‘The easiest way to ensure Trump’s reelection is to be overconfident…’
(Claire Russel, Liberty Headlines) Several prominent Democrats are sounding the alarm for their base not to grow complacent amid deceptive and biased media coverage that, like 2016, conveys a decisive lead on their deeply flawed presidential candidate.
Rep. Debbie Dingell, D-Mich., recently warned that presidential candidate Joe Biden might not win her state as easily as recent polls have suggested.
Biden is currently leading President Donald Trump in Michigan by 8 points, according to a RealClearPolitics average.
But Dingell said that that doesn’t correspond with many of the complaints she’s heard from voters in her own district. Many Michiganders plan to reelect Trump, she told Politico.
“Everyone will roll their eyes and say, ‘that’s Debbie.’ But I was right in 2016,” she said.
Dingell was, in fact, right about the 2016 election. She warned Democrats that “anybody who believes the polls right now is overconfident,” and sure enough, Trump narrowly won Michigan.
Dingell isn’t the only Democrat urging caution.
“The easiest way to ensure Trump’s reelection is to be overconfident,” cautioned Sen. Chris Coons, D-Del.

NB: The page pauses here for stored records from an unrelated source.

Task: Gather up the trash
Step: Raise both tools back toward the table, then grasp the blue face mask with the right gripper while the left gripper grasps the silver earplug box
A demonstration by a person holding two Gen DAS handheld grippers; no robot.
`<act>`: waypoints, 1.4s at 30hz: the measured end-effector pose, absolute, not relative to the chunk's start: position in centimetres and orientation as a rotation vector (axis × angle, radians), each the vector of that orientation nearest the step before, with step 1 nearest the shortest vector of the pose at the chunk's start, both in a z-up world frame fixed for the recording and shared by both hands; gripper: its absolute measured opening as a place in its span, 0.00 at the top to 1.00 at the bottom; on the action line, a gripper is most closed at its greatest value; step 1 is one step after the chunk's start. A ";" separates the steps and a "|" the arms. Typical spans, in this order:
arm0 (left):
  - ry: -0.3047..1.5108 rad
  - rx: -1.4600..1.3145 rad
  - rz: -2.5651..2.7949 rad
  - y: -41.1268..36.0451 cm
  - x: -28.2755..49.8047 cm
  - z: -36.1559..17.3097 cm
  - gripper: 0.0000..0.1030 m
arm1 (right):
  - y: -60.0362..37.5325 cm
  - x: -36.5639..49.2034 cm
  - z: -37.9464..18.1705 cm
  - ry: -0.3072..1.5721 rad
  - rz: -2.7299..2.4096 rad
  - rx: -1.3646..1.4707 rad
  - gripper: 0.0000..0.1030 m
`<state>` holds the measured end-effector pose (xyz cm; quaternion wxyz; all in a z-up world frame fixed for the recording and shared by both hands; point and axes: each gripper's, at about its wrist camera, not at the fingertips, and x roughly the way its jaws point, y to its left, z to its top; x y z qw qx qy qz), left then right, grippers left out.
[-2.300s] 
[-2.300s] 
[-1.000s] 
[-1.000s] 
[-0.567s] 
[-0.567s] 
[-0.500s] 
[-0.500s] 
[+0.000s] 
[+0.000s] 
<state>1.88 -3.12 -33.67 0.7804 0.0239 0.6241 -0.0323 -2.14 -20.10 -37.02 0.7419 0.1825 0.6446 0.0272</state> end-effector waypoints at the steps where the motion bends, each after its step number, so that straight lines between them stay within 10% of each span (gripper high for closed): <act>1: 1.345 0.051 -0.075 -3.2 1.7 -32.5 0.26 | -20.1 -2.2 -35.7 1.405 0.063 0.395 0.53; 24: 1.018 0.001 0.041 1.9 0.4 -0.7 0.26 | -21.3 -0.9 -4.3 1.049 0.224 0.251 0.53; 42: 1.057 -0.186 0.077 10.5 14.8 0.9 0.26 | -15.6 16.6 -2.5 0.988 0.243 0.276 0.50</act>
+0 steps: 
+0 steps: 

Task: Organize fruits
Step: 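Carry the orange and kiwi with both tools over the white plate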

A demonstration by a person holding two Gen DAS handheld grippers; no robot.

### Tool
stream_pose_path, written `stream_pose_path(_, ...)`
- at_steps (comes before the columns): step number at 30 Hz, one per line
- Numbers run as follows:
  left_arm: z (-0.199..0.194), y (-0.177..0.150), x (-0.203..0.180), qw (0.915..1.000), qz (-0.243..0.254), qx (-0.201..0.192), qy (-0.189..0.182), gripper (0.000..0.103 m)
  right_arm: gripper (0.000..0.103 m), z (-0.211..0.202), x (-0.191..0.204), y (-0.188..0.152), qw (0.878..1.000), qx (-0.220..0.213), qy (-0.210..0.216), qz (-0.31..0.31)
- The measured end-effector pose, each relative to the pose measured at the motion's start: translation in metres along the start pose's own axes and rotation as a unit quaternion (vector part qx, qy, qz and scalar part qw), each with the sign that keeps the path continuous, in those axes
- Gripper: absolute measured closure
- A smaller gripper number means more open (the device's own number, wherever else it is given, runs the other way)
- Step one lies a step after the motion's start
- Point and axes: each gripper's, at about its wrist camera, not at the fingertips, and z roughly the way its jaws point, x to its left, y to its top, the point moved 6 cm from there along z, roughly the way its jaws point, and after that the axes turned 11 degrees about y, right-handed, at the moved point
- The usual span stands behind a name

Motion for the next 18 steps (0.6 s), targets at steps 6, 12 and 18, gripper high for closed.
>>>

“Too many Democrats are looking at national polls and finding them encouraging,” he said. “Too many Democrats assumed that Hillary Clinton was a shoo-in and didn’t vote or didn’t work.”
Some Democrats, however, are convinced that the 2020 election won’t be anything like four years ago.
Sen. Sherrod Brown, D-Ohio, claimed that Trump will lose blue-leaning swing states that he won four years ago like Michigan, Pennsylvania and Wisconsin, as well as other important states like Ohio, Iowa, Florida and Arizona, which the GOP might once have taken for granted.
“We’re going to beat him in November, and I think we’re going to even beat him in Ohio. And Ohio will mean an Electoral College landslide,” Brown said.
But Republicans outside the Beltway are telling a much different story. They believe recent events have all but solidified Trump’s reelection, regardless of what the polls say.
“The more bad things happen in the country, it just solidifies support for Trump,” Phillip Stephens, GOP chairman in Robeson County, North Carolina, told Politico.
“We’re calling him ‘Teflon Trump,’” Stephens continued. “Nothing’s going to stick, because if anything, it’s getting more exciting than it was in 2016.”